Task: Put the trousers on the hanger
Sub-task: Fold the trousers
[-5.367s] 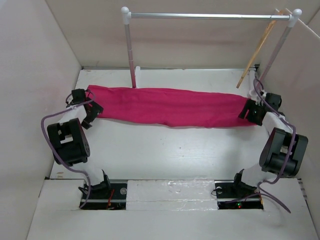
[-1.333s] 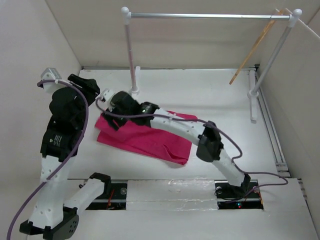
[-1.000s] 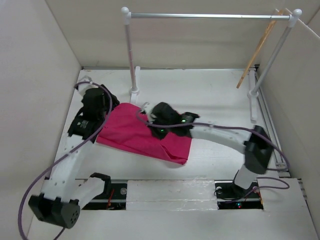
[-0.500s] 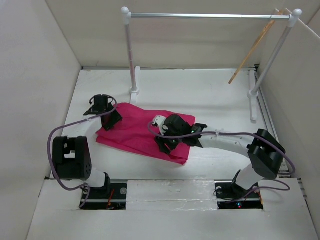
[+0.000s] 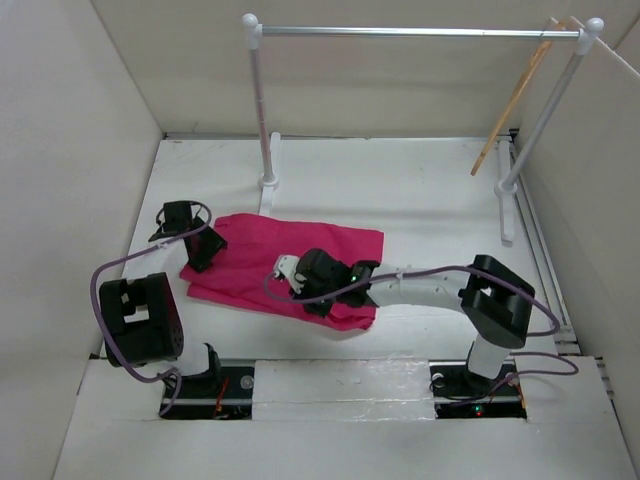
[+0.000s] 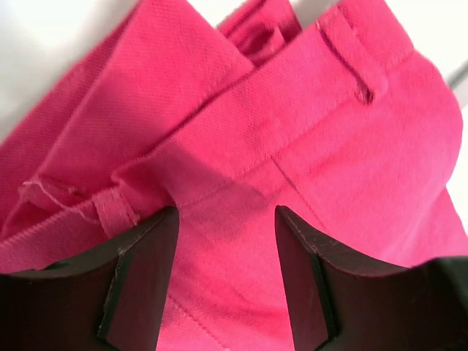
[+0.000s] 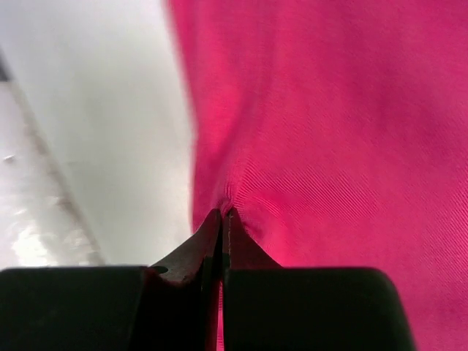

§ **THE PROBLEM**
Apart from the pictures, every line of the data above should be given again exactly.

§ **FINISHED TASK**
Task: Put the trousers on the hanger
Sub-task: Fold the trousers
[-5.367s] 
[-1.333s] 
[-1.000s] 
[-0.500s] 
[+0.000s] 
[+0.000s] 
[+0.000s] 

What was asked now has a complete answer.